Dabigatran enhances clot susceptibility to fibrinolysis by mechanisms dependent on and independent of thrombin-activatable fibrinolysis inhibitor

Background: Anticoagulants are expected to promote fibrinolysis by counteracting the antifibrinolytic effects of thrombin, which include thrombin-activatable fibrinolysis inhibitor (TAFI) activation and clot structure enhancement. However, the efficiency of anticoagulants may vary remarkably, and the ability of direct thrombin inhibitors to facilitate clot lysis remains controversial. Objective: To evaluate the profibrinolytic effect of dabigatran, a new, direct thrombin inhibitor, using different in vitro models. Methods and Results: The resistance of tissue factor-induced plasma clots to fibrinolysis by exogenous tissue-type plasminogen activator (t-PA) (turbidimetric method) was reduced by dabigatran in a concentration-dependent manner, with >= 50% shortening of lysis time at clinically relevant concentrations (1-2 mu m). A similar effect was observed in the presence of low (0.1 and 1 nm) but not high (10 nm) concentrations of thrombomodulin. Acceleration of clot lysis by dabigatran was associated with a reduction in TAFI activation and thrombin generation, and was largely, although not completely, negated by an inhibitor of activated TAFI, potato tuber carboxypeptidase inhibitor.

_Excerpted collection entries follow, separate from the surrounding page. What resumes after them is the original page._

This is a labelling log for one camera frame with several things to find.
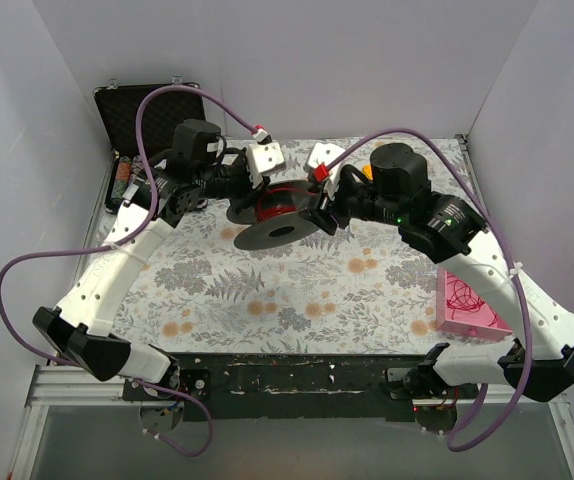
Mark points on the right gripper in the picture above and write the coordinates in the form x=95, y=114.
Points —
x=328, y=208

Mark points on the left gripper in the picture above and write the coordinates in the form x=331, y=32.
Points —
x=246, y=185

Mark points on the black cable spool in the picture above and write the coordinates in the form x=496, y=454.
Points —
x=278, y=220

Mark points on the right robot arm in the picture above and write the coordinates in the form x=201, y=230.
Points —
x=458, y=240

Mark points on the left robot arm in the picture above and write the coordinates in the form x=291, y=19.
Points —
x=171, y=183

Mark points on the yellow toy brick tower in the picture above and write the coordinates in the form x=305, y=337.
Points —
x=367, y=172

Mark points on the floral table mat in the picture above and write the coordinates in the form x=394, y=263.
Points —
x=361, y=290

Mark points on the black poker chip case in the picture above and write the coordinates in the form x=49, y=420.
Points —
x=118, y=105

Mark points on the pink plastic box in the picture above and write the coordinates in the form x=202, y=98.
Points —
x=461, y=311

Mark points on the black front base bar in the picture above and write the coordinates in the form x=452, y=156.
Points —
x=292, y=386

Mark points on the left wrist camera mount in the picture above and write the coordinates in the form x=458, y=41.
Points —
x=264, y=156

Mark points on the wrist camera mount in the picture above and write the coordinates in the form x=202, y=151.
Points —
x=264, y=156
x=318, y=167

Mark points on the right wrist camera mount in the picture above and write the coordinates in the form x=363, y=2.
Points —
x=318, y=167

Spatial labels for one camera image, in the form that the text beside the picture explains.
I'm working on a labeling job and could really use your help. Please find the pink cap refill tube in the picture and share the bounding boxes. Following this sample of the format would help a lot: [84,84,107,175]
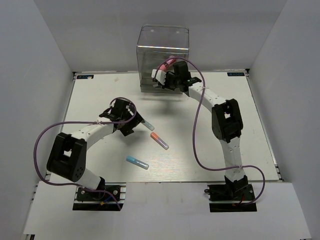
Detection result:
[159,55,177,72]

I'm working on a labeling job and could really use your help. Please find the clear acrylic drawer organizer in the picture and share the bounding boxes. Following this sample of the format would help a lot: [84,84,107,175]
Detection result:
[136,24,190,94]

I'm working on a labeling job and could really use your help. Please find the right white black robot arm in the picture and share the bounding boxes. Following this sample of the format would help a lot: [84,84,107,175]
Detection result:
[151,57,248,200]

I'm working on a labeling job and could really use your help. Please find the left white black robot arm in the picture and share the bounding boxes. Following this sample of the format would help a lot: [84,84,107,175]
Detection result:
[46,97,145,200]

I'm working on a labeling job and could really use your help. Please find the green cap highlighter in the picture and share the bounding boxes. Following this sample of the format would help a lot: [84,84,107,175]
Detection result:
[141,119,155,131]

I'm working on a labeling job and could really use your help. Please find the orange cap highlighter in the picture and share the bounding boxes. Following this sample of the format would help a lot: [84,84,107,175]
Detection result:
[150,132,169,150]

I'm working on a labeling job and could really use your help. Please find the blue cap highlighter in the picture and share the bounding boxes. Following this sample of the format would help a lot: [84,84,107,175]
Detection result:
[126,156,149,170]

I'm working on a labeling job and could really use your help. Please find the right blue table label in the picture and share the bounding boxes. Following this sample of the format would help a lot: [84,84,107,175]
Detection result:
[227,72,245,77]

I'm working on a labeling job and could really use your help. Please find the blue table label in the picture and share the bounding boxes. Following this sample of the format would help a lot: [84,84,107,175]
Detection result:
[227,72,245,77]
[76,74,94,80]

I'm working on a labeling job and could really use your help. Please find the left blue table label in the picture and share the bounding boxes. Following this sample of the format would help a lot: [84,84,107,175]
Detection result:
[76,74,94,80]

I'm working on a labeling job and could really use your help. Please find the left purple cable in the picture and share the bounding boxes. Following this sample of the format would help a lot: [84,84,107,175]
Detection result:
[33,97,138,210]

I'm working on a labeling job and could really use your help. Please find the purple cable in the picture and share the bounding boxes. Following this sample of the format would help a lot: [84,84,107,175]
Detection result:
[153,57,266,207]
[33,97,138,210]

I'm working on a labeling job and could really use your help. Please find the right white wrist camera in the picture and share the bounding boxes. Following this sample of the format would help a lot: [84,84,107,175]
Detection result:
[151,69,166,86]

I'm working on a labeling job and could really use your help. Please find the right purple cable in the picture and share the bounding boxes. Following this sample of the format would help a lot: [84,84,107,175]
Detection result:
[153,57,266,207]

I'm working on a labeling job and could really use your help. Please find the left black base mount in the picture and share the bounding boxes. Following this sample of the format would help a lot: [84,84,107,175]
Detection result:
[72,183,126,212]

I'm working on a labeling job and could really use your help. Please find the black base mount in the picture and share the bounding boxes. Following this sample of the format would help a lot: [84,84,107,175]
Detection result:
[72,183,126,212]
[204,176,257,213]

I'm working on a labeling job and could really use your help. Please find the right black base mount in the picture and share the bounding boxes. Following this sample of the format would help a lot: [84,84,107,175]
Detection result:
[204,176,257,213]

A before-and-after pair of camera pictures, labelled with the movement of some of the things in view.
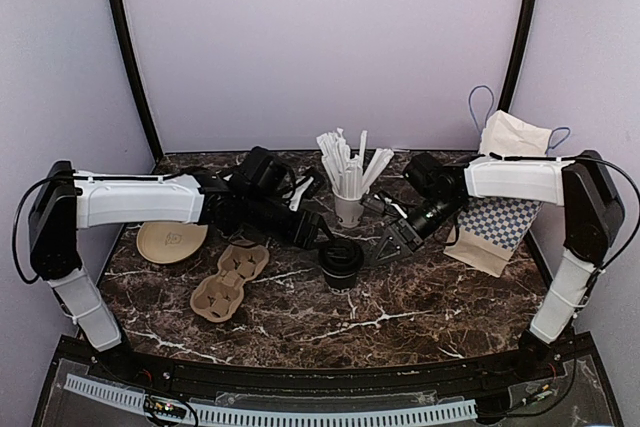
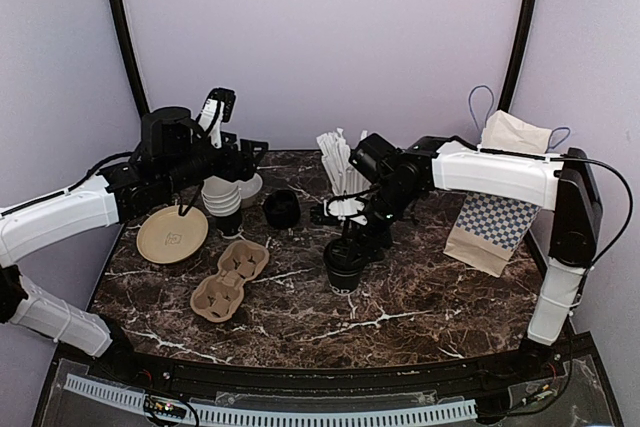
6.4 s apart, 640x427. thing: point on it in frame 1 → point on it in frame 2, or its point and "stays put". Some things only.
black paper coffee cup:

The assessment of the viscoelastic properties of clots showed that those generated in the presence of dabigatran were more permeable, were less rigid, and consisted of thicker fibers. The impact of these physical changes on fibrinolysis was investigated using a model under flow conditions, which demonstrated that dabigatran made the clots markedly more susceptible to flowing t-PA, by a mechanism that was largely TAFI-independent. Conclusions: Dabigatran, at clinically relevant concentrations, enhances the susceptibility of plasma clots to t-PA-induced lysis by reducing TAFI activation and by altering the clot structure. These mechanisms might contribute to the antithrombotic activity of the drug.